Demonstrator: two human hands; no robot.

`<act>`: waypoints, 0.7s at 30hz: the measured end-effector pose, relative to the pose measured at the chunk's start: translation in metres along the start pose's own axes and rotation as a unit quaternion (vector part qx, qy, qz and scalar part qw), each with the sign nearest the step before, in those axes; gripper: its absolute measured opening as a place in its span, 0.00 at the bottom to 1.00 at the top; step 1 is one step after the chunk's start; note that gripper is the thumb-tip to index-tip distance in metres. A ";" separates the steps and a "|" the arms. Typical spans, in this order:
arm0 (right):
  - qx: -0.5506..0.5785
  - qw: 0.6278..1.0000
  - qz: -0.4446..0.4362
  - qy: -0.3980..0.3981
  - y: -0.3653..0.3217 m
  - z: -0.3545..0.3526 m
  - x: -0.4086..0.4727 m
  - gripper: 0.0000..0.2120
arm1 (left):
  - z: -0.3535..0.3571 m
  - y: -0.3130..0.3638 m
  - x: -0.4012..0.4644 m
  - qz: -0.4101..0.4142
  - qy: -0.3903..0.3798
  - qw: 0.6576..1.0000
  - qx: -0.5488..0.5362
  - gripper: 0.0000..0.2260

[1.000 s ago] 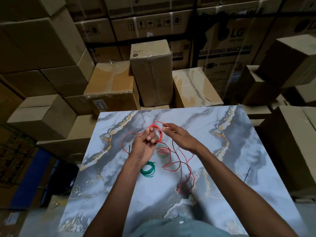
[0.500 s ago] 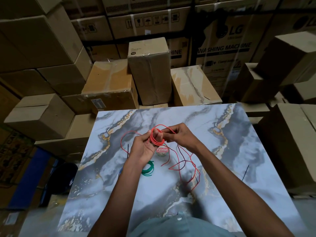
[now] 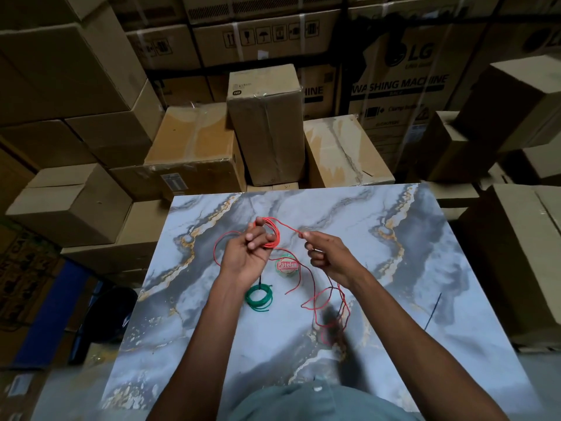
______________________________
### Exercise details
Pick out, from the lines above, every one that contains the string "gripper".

### Exercise answer
`<act>`: waypoints, 0.7s at 30hz: the measured end-effector pose, relative to the pose measured at the chunk's start: translation in metres along the start pose's own axes and rotation as a unit quaternion (vector part qx, qy, qz and scalar part qw), each with the sign nearest the step before, in those axes; gripper: its absolute measured opening as a place in its span, 0.00 at the bottom to 1.00 at the top; step 1 is one step after the chunk's start; note that gripper is the thumb-tip to index-tip distance in metres. A ";" separates the steps and a "|" the arms. Typical spans, in this order:
  - gripper: 0.0000..0.2120
  - gripper: 0.0000..0.2260

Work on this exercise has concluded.